Problem to work on:
From the line containing "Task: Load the" through the last line of the data, both ends included, write out every line exactly; omit the pictures.

Recorded information:

* * * * *

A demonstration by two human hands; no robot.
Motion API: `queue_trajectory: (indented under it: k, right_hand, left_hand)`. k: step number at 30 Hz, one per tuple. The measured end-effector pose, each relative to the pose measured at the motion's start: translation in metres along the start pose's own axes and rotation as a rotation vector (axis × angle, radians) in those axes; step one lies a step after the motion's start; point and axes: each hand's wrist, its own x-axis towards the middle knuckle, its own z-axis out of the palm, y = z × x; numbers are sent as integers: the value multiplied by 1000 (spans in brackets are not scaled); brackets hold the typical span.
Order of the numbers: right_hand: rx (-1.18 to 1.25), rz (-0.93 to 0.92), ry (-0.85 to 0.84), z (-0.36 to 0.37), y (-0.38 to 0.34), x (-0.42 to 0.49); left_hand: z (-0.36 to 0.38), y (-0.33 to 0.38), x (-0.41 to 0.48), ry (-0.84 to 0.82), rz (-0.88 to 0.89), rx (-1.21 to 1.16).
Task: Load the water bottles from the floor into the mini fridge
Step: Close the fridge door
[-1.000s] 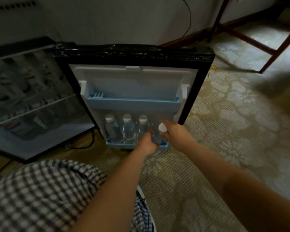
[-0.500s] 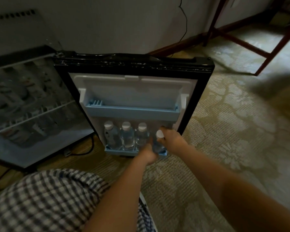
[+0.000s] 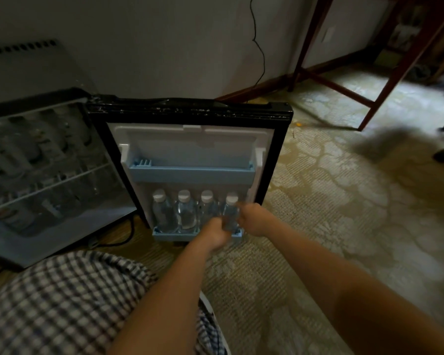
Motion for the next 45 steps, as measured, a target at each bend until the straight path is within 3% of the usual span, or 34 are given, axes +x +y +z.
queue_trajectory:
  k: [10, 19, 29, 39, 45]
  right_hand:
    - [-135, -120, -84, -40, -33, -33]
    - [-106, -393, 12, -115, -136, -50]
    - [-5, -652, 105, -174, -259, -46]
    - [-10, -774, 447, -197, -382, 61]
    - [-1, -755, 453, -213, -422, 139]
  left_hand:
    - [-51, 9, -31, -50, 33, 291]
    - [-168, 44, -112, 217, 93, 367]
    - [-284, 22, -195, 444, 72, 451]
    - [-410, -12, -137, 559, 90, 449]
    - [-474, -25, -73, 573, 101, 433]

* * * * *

Written reply:
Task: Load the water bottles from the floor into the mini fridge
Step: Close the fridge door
[-1.000s] 
[-0.500s] 
[+0.000s] 
Motion for the next 45 steps, as measured, a target at each bend until the straight path is within 3% of the usual span, or 34 are given, axes +x +y +z.
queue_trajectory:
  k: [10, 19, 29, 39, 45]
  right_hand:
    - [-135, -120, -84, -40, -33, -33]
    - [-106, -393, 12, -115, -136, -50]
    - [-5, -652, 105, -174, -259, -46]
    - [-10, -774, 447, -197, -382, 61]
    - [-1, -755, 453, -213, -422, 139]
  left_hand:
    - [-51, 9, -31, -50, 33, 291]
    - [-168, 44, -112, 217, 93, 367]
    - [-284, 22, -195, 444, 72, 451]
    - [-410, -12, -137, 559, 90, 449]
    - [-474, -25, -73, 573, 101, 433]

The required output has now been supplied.